The correct way to do this is to override the actual constructor, __new__, which allows you to return the new instance, which you may or may not create:

class Processo:
    def __new__(cls, name, ...): # ... for simplicity
       try:
           # Try to return existing instance from storage
           return getfromStorage(name)
       except KeyError:
           pass

       # No instance existed, so create new object
       self = super().__new__(cls)  # Calls parent __new__ to make empty object

       # Assign attributes as normal
       self.processoname = name

       # Optionally insert into storage here, e.g. with:
       self = process_storage.setdefault(name, self)
       # which will (at least for name of built-in type) atomically get either then newly
       # constructed self, or an instance that was inserted by another thread
       # between your original test and now
       # If you're not on CPython, or name is a user-defined type where __hash__
       # is implemented in Python and could allow the GIL to swap, then use a lock
       # around this line, e.g. with process_storage_lock: to guarantee no races

       # Return newly constructed object
       return self

To reduce overhead, I mildly rewrote getfromStorage, so it just takes the name and performs lookup, allowing the exception to bubble if it fails:

def getfromStorage(processoname):
    return process_storage[processoname]

which means that, when a cached instance can be used, no unnecessary self object need be freshly constructed.

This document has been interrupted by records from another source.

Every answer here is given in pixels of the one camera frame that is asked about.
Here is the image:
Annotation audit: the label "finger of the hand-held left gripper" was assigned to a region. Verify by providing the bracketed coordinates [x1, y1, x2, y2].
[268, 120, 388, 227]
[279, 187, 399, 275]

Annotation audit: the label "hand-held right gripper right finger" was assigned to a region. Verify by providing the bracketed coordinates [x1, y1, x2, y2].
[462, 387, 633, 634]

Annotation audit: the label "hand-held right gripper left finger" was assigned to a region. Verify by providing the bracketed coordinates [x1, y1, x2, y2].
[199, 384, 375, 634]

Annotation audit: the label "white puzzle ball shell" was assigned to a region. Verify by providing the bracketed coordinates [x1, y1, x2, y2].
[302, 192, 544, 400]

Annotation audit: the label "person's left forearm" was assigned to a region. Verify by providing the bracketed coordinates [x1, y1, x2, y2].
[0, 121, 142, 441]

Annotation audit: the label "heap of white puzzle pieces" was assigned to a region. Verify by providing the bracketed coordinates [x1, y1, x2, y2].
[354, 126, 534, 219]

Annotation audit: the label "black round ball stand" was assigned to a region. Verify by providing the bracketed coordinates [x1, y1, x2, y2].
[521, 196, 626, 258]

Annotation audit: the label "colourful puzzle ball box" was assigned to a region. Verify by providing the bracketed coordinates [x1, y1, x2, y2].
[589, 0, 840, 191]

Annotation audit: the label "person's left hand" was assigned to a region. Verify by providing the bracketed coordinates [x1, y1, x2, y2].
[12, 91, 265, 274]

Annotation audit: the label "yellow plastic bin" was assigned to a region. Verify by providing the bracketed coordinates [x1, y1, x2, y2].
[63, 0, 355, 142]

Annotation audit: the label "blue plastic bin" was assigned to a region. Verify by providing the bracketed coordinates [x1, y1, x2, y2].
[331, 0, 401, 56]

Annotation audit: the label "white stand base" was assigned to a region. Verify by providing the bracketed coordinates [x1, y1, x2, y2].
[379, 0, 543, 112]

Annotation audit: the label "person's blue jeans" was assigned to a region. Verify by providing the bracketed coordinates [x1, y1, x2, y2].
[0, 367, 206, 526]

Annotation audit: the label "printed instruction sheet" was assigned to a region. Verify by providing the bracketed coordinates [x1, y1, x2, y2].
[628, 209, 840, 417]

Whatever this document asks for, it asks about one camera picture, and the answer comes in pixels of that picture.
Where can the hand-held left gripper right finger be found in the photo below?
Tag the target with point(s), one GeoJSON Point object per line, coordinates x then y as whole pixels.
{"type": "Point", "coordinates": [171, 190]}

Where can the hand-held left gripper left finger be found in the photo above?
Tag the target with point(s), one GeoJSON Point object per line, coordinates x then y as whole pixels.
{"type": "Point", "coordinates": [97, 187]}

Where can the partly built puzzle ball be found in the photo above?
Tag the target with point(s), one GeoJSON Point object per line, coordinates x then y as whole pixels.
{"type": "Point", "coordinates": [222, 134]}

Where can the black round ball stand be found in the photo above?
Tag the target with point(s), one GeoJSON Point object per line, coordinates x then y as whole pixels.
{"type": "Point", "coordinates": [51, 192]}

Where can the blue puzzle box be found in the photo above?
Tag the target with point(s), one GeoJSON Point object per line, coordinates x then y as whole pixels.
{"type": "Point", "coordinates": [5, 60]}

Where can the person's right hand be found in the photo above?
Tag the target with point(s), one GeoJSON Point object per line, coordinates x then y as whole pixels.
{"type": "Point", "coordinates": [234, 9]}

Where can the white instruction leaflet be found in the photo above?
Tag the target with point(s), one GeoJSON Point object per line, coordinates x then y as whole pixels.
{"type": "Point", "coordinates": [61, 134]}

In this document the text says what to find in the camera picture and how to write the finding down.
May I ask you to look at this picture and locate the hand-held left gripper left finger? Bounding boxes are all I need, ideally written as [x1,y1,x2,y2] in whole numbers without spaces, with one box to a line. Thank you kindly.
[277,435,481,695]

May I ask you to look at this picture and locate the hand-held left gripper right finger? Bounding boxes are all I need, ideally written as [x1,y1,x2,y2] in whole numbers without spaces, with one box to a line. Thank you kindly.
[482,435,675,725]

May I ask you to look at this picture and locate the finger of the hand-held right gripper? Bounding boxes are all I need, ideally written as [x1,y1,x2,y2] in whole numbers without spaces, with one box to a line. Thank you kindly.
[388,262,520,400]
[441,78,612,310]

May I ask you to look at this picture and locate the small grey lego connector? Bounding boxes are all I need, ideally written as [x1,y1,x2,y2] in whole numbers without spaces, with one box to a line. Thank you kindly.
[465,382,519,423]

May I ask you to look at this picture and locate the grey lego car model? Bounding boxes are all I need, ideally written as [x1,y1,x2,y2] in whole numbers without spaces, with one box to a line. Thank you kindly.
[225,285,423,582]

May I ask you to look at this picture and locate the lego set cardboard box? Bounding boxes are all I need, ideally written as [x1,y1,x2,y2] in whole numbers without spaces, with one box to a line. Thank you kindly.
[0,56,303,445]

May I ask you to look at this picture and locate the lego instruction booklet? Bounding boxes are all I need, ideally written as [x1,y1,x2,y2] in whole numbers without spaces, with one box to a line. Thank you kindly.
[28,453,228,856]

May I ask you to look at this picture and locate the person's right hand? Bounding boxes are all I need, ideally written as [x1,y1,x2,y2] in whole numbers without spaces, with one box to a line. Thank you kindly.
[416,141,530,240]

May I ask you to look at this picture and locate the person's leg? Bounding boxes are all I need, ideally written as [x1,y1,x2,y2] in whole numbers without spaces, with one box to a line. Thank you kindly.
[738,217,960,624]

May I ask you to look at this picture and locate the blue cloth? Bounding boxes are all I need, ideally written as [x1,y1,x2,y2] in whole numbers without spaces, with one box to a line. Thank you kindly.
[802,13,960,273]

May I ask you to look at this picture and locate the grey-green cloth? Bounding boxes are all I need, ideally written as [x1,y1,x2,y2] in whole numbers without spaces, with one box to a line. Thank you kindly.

Note: If you do this, it's usually a good idea not to define __init__ at all; the construction of an object is done by calling the class's __new__, then implicitly calling __init__ on the result. For cached instances, you wouldn't want them reinitialized, so you want an empty __init__ (so the cached instance isn't modified by virtue of being retrieved from the cache). Put all __init__-like behavior in the code that constructs and returns a new object inside __new__, and only execute it for new objects, to avoid this problem.